- **WORK TO COMPLETE**: If a line of the material contains "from", copy it.

- **INPUT DATA**:
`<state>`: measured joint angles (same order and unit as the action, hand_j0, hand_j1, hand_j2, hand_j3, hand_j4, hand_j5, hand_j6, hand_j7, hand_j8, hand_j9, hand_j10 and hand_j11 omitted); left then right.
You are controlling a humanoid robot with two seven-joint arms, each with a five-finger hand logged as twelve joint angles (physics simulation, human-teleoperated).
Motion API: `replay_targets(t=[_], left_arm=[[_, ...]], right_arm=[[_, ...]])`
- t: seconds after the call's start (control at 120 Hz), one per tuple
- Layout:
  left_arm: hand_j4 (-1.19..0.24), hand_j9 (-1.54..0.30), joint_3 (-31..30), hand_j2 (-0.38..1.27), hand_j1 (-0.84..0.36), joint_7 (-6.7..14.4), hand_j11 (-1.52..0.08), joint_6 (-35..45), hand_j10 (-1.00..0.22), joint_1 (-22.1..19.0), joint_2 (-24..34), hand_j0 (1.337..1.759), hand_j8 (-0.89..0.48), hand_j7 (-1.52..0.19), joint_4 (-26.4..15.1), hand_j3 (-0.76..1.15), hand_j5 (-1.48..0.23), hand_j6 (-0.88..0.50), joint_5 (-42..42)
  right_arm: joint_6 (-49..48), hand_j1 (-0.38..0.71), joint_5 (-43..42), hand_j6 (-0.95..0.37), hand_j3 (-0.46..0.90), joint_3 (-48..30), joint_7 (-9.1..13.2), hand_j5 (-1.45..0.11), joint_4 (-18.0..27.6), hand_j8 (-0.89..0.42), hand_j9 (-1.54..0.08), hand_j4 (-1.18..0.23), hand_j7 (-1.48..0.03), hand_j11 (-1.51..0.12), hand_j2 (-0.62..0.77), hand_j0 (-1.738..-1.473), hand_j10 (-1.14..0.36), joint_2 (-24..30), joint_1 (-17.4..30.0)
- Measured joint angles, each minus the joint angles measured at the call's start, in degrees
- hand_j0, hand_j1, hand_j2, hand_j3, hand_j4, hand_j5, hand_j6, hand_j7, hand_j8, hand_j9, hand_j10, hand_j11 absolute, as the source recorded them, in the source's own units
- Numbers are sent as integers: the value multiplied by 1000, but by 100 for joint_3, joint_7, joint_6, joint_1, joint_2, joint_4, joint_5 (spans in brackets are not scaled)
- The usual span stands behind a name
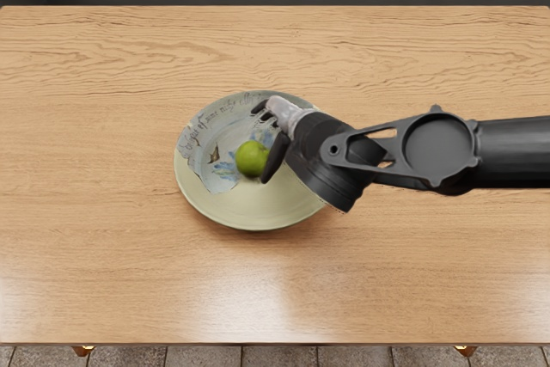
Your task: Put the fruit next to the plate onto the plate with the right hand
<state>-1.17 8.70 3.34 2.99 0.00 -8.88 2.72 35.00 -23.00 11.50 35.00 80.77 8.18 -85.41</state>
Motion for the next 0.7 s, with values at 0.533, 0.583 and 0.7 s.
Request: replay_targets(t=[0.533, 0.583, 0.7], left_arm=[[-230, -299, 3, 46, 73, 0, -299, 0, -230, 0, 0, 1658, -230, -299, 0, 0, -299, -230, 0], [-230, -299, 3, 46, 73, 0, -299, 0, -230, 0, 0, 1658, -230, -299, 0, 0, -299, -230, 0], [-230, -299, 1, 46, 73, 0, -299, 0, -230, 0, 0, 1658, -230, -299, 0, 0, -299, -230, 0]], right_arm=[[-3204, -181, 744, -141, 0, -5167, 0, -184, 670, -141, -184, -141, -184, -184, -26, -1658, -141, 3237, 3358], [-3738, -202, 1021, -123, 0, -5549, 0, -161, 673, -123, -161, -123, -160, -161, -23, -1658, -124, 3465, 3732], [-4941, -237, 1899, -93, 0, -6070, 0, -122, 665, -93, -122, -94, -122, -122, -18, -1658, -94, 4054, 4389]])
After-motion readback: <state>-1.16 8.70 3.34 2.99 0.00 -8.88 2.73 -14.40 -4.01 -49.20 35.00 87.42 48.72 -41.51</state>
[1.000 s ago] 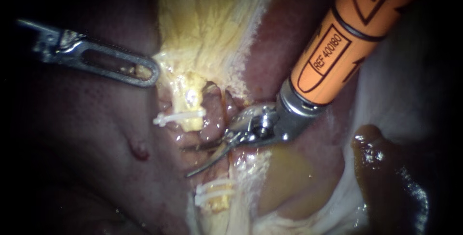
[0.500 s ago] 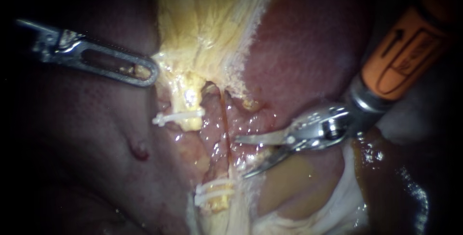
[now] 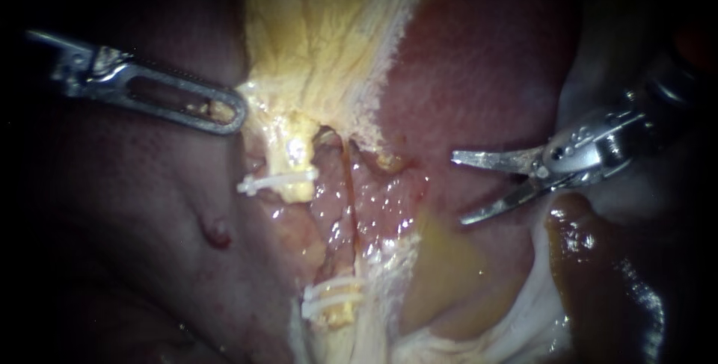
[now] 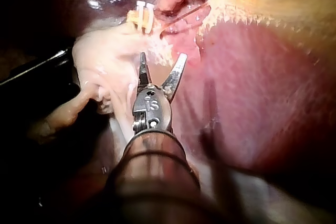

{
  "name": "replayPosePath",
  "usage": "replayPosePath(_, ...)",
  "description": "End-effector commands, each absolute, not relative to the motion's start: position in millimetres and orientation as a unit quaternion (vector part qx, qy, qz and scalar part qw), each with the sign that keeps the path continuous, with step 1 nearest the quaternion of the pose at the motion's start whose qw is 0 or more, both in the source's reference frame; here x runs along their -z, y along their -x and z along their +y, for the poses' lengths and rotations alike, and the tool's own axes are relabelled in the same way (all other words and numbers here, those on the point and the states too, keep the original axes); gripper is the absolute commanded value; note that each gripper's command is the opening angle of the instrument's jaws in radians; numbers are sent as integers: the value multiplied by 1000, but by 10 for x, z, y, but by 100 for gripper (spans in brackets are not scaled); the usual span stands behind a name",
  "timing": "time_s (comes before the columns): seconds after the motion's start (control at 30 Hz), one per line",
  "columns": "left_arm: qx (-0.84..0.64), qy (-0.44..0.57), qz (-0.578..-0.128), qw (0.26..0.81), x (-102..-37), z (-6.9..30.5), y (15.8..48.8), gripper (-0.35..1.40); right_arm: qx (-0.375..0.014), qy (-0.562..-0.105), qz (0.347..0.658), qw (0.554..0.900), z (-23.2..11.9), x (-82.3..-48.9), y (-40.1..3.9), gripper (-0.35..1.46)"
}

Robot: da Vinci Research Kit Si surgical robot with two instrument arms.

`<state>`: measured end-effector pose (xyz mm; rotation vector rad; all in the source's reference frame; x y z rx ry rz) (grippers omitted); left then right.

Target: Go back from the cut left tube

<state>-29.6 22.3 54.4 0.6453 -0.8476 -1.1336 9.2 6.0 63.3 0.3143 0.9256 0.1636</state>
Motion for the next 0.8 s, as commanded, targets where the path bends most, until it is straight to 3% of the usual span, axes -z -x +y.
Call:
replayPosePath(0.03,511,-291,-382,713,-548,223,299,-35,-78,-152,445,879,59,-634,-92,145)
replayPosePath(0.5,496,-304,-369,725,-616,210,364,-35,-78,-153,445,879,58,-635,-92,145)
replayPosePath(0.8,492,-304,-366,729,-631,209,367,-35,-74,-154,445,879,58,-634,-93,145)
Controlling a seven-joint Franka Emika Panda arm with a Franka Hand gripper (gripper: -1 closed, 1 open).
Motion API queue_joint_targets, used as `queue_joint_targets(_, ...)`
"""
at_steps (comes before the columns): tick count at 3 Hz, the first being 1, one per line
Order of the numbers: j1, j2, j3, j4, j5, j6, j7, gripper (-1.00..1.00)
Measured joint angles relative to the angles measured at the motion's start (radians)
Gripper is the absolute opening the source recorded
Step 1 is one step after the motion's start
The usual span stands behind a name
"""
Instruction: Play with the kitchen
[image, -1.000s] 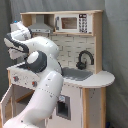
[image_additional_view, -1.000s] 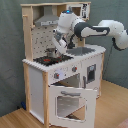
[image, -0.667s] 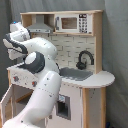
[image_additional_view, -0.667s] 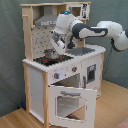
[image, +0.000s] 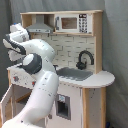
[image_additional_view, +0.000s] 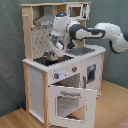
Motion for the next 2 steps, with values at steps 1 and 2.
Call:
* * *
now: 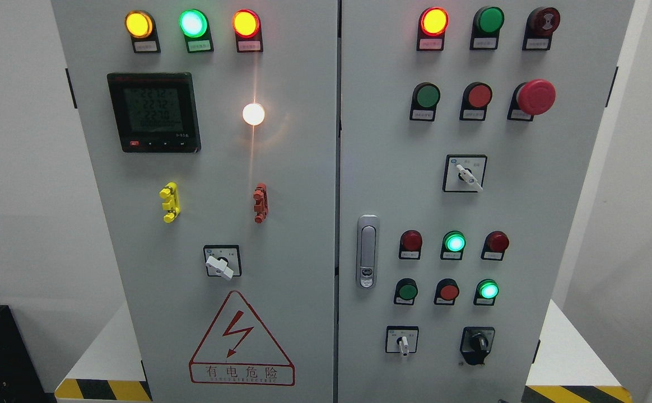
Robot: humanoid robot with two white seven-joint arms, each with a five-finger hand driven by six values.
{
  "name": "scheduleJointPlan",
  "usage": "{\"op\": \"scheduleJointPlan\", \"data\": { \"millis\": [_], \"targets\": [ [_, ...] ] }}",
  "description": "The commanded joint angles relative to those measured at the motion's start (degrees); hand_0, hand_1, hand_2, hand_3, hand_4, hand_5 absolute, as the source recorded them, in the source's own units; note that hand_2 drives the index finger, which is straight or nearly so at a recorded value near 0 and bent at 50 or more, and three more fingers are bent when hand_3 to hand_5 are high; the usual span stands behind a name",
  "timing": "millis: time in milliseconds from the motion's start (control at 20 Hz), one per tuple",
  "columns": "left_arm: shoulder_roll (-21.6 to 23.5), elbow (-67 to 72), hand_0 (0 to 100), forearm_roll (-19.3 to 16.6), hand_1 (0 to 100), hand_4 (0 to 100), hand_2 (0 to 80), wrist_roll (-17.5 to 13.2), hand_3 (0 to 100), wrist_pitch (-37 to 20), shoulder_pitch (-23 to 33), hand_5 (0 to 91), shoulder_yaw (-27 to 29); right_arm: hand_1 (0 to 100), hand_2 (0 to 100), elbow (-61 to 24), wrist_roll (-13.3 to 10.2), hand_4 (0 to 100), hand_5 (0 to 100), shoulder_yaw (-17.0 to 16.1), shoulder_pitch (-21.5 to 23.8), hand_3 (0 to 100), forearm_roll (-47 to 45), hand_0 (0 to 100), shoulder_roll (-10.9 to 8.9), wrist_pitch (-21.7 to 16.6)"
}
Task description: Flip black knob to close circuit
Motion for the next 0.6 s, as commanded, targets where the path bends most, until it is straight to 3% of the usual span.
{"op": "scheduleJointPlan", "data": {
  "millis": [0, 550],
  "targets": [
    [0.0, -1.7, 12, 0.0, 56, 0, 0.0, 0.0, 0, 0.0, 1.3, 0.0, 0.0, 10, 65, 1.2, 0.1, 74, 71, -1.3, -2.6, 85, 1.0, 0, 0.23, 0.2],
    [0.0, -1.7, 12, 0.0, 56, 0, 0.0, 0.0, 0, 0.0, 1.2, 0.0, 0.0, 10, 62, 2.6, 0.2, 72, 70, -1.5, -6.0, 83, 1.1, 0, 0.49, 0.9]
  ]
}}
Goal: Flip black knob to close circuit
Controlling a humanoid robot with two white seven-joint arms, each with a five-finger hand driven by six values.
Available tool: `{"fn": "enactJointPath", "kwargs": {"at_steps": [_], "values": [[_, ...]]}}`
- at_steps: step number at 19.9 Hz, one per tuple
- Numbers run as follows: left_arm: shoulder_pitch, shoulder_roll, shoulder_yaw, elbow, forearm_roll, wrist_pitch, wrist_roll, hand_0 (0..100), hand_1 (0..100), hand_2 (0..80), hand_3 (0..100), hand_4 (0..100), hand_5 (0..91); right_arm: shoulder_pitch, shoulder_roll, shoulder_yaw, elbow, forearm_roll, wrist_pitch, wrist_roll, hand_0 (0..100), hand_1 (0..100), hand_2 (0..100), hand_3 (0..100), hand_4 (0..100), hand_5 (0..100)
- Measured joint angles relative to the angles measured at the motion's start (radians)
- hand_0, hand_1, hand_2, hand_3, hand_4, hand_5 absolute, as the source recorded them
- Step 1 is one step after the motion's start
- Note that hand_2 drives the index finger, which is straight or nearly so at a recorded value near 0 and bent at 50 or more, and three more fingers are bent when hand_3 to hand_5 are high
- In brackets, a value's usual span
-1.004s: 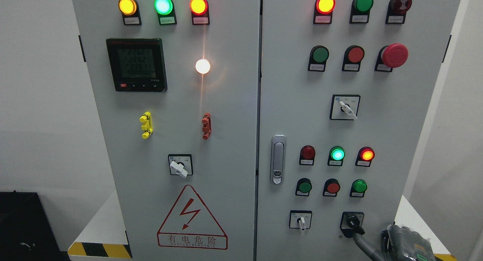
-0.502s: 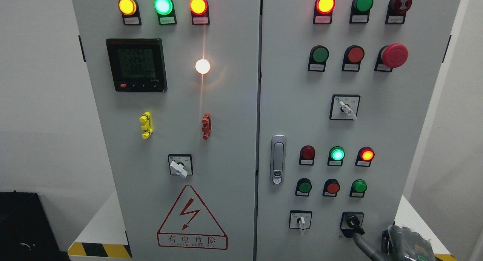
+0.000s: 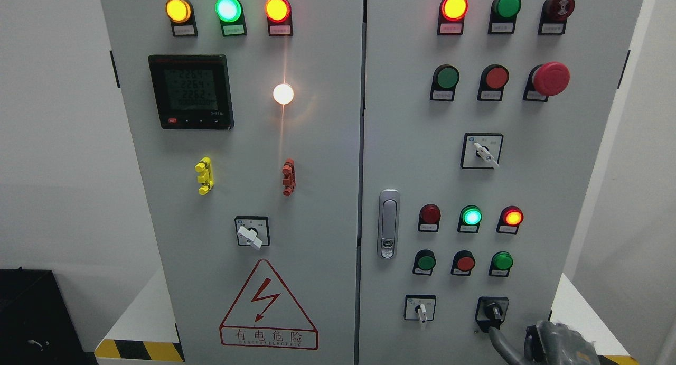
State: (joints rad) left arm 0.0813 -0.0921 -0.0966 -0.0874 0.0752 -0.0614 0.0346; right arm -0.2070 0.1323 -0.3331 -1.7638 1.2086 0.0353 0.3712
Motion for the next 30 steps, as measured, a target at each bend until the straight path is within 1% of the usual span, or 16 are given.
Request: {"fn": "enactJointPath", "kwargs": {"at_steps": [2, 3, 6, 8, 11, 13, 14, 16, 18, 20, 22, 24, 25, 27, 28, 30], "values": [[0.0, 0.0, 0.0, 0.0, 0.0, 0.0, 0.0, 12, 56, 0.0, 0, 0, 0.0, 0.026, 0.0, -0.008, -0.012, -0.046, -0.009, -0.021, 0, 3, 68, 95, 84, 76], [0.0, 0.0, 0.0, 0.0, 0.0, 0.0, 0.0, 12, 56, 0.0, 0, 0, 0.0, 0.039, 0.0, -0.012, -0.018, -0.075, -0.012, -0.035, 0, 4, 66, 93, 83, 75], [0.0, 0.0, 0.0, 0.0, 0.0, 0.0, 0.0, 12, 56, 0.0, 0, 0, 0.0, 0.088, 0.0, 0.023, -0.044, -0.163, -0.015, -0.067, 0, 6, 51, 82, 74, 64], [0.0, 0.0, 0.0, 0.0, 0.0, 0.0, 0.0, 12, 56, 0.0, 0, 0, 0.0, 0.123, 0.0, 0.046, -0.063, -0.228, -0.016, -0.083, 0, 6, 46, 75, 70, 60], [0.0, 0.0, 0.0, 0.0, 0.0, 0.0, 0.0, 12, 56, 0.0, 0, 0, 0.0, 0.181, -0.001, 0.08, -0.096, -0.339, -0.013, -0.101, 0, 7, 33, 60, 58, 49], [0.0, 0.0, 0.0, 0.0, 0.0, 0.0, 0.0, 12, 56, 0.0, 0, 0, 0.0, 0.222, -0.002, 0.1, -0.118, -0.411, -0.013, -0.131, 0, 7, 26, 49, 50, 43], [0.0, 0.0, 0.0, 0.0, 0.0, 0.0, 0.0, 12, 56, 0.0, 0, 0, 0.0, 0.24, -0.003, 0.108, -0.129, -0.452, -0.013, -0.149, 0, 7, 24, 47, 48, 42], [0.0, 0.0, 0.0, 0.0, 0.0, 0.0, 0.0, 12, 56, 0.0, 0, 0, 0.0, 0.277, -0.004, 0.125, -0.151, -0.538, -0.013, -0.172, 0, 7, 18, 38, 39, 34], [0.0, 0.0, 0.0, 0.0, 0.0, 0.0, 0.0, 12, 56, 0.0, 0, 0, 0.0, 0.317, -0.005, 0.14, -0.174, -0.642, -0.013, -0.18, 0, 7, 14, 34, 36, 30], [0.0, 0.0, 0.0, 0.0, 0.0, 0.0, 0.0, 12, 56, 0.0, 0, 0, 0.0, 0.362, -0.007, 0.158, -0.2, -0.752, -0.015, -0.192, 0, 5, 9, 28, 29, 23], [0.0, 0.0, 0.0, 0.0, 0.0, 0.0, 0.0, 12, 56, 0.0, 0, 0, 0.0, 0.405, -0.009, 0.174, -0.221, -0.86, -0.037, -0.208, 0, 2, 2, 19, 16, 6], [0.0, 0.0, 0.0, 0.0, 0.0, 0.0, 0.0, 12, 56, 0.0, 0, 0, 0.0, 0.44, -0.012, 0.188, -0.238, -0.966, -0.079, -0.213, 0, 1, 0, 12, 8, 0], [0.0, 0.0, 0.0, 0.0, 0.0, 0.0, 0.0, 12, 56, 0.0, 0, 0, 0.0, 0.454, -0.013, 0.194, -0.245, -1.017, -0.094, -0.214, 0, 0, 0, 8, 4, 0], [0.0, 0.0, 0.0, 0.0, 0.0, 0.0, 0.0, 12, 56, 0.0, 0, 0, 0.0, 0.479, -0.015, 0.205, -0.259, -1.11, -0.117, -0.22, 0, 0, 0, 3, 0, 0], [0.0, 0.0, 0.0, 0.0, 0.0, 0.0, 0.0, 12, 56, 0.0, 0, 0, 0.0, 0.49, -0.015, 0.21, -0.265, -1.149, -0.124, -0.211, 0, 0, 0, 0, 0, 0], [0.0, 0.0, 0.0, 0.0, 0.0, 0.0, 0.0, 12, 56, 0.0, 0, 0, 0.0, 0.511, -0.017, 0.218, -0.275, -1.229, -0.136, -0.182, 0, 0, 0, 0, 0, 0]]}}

- **OUTPUT**:
Target: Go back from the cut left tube
  "timing": "millis: time in milliseconds from the motion's start (control at 20 Hz), one per tuple",

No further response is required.